Between 965 BC and 928 BC, he ruled the ancient kingdom of Israel, the third King of Israel, and son of one of the greatest kings that ever graced this earth. This man, named Solomon, is well acknowledged and remembered for his administrative skills, diplomacy and personal wisdom. In some ways, he came close and arguably surpassed the influence his father, David, had. Well, the offspring of the snake is not expected to be short.
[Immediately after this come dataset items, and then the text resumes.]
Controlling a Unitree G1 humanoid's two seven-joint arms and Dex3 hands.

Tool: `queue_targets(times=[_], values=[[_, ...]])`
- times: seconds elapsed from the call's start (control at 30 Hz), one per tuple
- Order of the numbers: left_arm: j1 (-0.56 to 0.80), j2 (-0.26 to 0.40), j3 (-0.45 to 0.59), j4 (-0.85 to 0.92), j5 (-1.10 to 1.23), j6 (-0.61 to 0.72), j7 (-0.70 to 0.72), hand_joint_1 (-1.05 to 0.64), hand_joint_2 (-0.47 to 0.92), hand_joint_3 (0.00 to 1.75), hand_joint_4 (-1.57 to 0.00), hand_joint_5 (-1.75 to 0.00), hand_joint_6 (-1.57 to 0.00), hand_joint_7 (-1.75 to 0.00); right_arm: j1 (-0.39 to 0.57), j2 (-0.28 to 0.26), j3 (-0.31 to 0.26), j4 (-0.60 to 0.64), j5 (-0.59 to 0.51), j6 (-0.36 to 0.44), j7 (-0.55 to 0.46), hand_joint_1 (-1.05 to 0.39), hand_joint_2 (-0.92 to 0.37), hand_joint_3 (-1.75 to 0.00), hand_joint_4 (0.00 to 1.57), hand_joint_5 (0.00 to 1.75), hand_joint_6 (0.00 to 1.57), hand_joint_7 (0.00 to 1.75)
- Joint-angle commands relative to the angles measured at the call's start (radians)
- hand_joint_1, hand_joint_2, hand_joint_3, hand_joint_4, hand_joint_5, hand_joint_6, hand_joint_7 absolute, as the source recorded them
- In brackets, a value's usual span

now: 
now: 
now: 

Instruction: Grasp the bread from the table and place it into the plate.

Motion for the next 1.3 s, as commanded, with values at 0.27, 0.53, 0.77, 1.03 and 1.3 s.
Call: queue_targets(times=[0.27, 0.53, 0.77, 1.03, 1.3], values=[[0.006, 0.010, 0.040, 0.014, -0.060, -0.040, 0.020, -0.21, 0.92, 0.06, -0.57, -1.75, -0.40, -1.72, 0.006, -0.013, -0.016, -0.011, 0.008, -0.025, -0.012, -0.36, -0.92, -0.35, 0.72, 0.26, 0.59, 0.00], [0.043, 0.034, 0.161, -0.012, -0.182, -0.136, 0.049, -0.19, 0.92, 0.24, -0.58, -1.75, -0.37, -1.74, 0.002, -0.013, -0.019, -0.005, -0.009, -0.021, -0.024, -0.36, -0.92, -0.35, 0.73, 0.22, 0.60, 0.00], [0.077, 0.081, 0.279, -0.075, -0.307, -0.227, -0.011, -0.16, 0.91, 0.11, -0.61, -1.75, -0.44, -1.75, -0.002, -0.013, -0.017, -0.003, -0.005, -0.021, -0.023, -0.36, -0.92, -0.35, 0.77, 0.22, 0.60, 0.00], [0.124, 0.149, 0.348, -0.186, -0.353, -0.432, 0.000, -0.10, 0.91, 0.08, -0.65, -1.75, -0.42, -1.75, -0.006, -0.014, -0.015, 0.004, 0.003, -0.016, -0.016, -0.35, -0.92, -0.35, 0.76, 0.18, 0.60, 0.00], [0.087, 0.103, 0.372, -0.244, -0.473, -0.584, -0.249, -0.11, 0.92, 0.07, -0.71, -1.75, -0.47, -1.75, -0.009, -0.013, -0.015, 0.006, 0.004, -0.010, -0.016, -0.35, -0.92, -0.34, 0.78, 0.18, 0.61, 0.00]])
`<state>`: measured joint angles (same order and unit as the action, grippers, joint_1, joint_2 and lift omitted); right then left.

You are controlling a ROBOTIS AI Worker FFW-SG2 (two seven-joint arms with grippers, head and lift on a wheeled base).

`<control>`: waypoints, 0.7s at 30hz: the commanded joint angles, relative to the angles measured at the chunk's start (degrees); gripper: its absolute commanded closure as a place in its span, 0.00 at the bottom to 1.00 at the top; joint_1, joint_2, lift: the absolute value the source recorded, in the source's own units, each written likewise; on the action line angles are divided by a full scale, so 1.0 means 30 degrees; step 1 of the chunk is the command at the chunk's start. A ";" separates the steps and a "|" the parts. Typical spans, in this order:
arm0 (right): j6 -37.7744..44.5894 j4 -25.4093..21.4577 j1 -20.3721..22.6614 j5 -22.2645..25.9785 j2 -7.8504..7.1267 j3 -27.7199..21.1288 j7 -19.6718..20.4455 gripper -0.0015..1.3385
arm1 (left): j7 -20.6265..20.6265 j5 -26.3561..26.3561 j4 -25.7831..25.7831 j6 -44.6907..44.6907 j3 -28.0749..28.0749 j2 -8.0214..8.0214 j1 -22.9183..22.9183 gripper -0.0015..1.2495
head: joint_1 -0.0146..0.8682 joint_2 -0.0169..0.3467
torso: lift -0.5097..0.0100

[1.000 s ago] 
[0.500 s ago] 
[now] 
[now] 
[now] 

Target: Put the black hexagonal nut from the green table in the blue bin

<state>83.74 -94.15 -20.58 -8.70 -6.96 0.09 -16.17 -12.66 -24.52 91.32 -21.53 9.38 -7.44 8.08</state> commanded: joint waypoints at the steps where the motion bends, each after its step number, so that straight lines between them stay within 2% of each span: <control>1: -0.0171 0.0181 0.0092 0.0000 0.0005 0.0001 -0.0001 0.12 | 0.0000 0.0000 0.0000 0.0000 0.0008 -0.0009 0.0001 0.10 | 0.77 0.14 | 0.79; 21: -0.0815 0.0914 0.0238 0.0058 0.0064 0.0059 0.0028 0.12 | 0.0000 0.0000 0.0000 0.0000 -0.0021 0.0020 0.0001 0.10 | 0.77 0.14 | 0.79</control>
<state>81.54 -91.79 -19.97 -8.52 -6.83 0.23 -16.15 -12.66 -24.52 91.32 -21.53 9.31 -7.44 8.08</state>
Solomon left us a legacy of his wisdom in three books of the Bible – Proverbs, Ecclesiastes and Songs of Solomon. Reading through Solomon’s writings, one is always moved, awed and left with a great infusion of either positive energy or thoughts. I find him a great guide for an excursion in one’s own mind. His writings make a massive impact on readers, always. The depth of his sagacity, insight and common sense is phenomenal.
The Bible relates the fascinating experience of a man from Uz, who was described as blameless and upright, God-fearing and rich, in his time, “ the greatest of all the people of the East”. When Job, for that was his name, encountered a perplexing period in his life – the death of all his children, the loss of his entire property, his body smitten with sore boils from the sole of his foot unto his crown, only his life remaining spared – a magnitude of losses that caused him to exclaim that naked he had come into the world and naked shall he leave it, his wife imploring, urging, challenging and provoking him to “curse God and die”, he lamented and cursed the day he was born – a truly broken and overwhelmed man.
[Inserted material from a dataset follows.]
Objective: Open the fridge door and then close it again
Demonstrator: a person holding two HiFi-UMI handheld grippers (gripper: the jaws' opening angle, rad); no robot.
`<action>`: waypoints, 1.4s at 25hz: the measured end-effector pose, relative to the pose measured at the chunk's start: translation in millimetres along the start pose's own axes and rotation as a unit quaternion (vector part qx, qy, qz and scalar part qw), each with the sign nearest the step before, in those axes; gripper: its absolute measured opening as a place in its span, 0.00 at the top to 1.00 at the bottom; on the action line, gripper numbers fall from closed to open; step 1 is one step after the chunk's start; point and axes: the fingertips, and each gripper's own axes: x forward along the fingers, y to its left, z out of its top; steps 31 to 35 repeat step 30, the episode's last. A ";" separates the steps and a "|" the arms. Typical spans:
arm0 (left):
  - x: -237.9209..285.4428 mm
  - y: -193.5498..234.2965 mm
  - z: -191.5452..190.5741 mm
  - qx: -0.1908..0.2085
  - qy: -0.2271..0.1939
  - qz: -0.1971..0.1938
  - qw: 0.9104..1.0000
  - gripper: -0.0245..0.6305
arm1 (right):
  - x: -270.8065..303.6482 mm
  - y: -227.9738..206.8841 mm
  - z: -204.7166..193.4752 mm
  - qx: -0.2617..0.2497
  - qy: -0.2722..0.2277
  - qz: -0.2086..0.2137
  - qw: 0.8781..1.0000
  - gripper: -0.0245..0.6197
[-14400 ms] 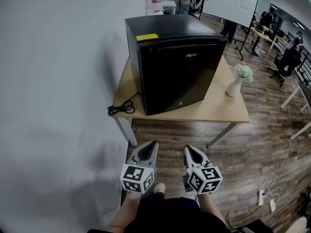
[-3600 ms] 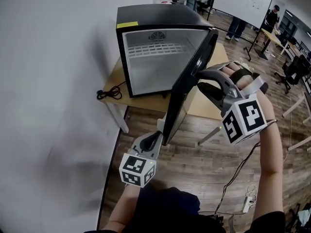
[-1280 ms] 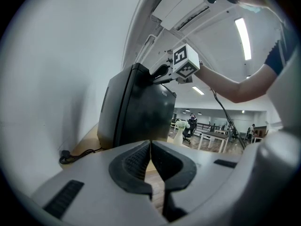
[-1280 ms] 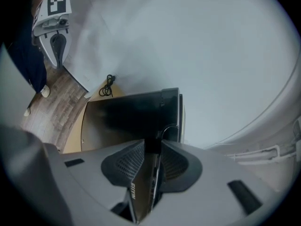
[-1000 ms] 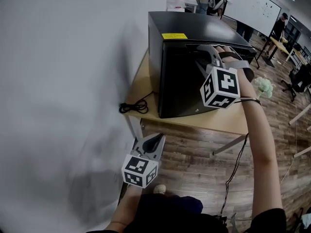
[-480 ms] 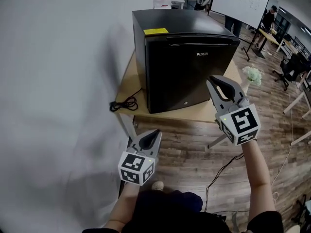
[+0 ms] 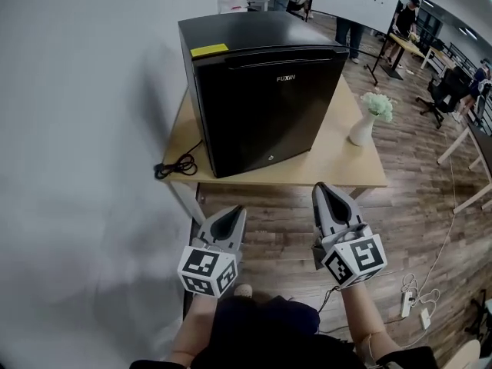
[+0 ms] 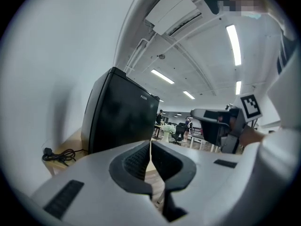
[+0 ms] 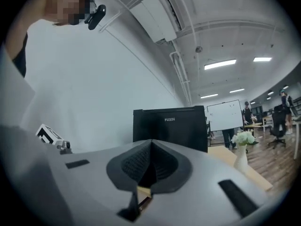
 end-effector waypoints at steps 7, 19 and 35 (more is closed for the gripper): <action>-2.1 -6.4 -9.1 -0.009 0.000 0.018 1.000 0.95 | -23.4 -8.5 -41.6 0.056 0.027 -0.040 0.997 0.98; -3.9 4.7 -4.8 -0.007 -0.004 0.041 0.999 0.95 | -13.1 -5.7 -47.9 0.064 0.033 -0.030 0.997 0.98; -4.5 8.9 -3.9 -0.011 -0.005 0.044 0.999 0.95 | -8.3 3.1 -53.4 0.068 0.040 -0.019 0.997 0.98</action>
Three of his friends – Eliphaz, Bildad, and Zophar – hearing his plight, came together to comfort and mourn with him. After sitting in silence with Job for seven days and seven nights, in his grief, Eliphaz in his first statement and in response to Job’s lamentation replied him thus, in Job chapter four, from verse three to five:
Surely you have instructed many, and you have strengthened weak hands. Your words have upheld him who was stumbling, and you have strengthened the feeble knees; but now it comes upon you, and you are weary; It touches you and you are troubled.
Words are cheap, but they gain greater worth when they first minister to the speaker of the same. Job, in this situation, was like the physician who couldn’t heal himself.
Back to King Solomon. The wise king devoted the entire chapter five of the book of Proverbs warning against the lure, seduction and temptation of the adulterous and immoral woman, exhorting that it is blessed to keep to and be content with “the wife of your youth”, drinking from one’s own cistern. Splendid counsel, worthy of our attention and implementation.
However, what did Solomon himself do? Did he keep his own instructions?
He took exactly the opposite bend, concluding his shopping bout in the feminine world with his basket full of seven hundred wives and three hundred concubines. In first Kings chapter eleven and from verse one to four, Scripture disclosed that in doing this, Solomon violated and utterly flouted the command not to intermarry with the Moabites, Ammorites, Edomites and other heathen tribes. He acquired wives from all these tribes. In the end, his heart was turned away after other gods. The persons jointly responsible for this aberration? His numerous wives.
“It is more blessed to give than to receive”, the good Book advocates. When it comes to advice, I humbly submit that it is more blessed to avail yourself of it, utilise it, apply it yourself, before you give it. Put it to use first before suggesting it to someone else.
It is so straightforward and painless to dole out advice. When your car gets stuck in the mud, even children are able and willing to advise you on how to get out of it! Everyone can save a sunken ship.
Be less generous with your advice: live it instead. It is a bad situation when someone with a coughing fit attempts to sell a cough mixture. Afterall, action speaks far louder than words, and a living example is the best advice you can ever give. Only examples have children.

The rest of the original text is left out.